- Genre: Reality Docusoap
- Created by: Lawrence McDonald Ziad Touma
- Country of origin: Canada
- Original language: English
- No. of seasons: 2
- No. of episodes: 32

Production
- Running time: 30 minutes
- Production company: Paperny Entertainment

Original release
- Network: Citytv
- Release: September 24, 2011 – April 14, 2012

= Dussault Inc. =

Dussault Inc. is a docu-sitcom television show about struggling fashion business. The series is conceived and produced by Paperny Entertainment and directed by Ziad Touma. Season 1 was broadcast on Saturdays at 8:30 pm on Citytv. Season 2 was broadcast Saturdays at 8 pm on Bio Canada.

==Synopsis==
Jason Dussault is a Canadian celebrity streetwear designer in partnership with Mashiah Vaughn. They both launched a flagship store "Dussault Apparel" in Vancouver, selling high-priced custom-made jeans, hoodies, and baseball caps to rock-and-roll celebrities.
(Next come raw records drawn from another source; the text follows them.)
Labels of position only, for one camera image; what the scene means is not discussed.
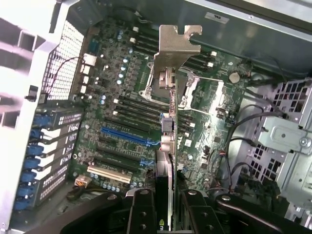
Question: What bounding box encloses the white expansion slot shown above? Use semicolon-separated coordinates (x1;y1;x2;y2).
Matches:
87;164;132;184

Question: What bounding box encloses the white power connector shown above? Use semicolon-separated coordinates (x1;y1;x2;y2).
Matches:
74;176;92;188

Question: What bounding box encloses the blue expansion slot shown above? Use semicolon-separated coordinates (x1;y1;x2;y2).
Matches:
101;126;149;147

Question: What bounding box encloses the short black expansion slot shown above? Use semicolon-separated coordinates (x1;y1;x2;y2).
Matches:
98;136;116;146

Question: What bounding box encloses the black RAM slot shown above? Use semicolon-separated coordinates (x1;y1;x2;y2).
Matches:
113;112;161;131
116;101;170;122
116;95;170;117
113;106;169;127

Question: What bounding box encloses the metal expansion slot cover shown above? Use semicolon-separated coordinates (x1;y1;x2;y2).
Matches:
35;145;75;164
36;134;77;154
51;109;84;126
33;163;69;182
34;153;73;176

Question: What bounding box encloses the green motherboard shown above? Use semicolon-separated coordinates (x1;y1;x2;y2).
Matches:
68;14;252;195

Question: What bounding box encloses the metal disk bay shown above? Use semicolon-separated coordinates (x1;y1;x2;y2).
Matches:
253;78;312;220

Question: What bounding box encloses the metal CPU socket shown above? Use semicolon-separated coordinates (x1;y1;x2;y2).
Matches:
138;62;225;115

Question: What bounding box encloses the silver PC case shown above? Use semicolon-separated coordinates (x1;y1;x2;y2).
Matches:
0;0;312;234

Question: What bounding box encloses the yellow and black wire bundle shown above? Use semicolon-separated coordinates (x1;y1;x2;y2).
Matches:
65;185;103;202

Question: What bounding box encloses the red and black twisted wire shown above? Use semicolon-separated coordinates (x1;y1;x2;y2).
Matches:
52;57;86;93
But when the economy took a turn for the worse, they lost it all.

Now, back in Vancouver with two sons to raise, 15-year-old Ayden (a son of Mashiah from an earlier relation Jesee) and 3-year-old Ronin – Jason is risking everything to bring "Dussault Apparel" back, while Mashiah is promoting her own bath cosmetics line called "Open Sundaes".

With relationship challenges, heated family feuds, and tight budgets, and to raise two kids, it is a big task.

==Cast==
- Jason Dussault as himself
- Mashiah Vaughn-Hulbert as herself
- Fiona Forbes as herself
- Ayden as himself
- Ronin as himself

==Episodes==
Season 1
1. New Showroom (September 24, 2011)
2. Warrior Ring (October 1, 2011)
3. Snowboard Panda (October 8, 2011)
4. Burlesque Beauties (October 15, 2011)
5. Hong Kong City (October 22, 2011)
6. The Ultimate Fight (October 29, 2011)
7. Ronin's Elephants
8. Don't Break My Art
9. A Place to Call Home
10. Cowboys and Angels
11. Another Brick in the Wall
12. Africa Calling
13. Hollywood Dreaming
14. The Swimsuit Issues
15. Sex Therapy
16. What Happens in Vegas

Season 2
1. Hollywood or Bust
2. Design Challenges
3. Street Cred
4. Mischievous
5. Double-Cross
6. A Star Is Porn
7. Rebounds
8. Hulk Smash
9. Poker Face
10. Teen Spirit
11. Two Birds, One Stone
12. What's Eating Gilbert Gottfried
13. French Touch
14. The Duke Is Hazzard
15. Time Off
16. Should I Stay or Should I Go?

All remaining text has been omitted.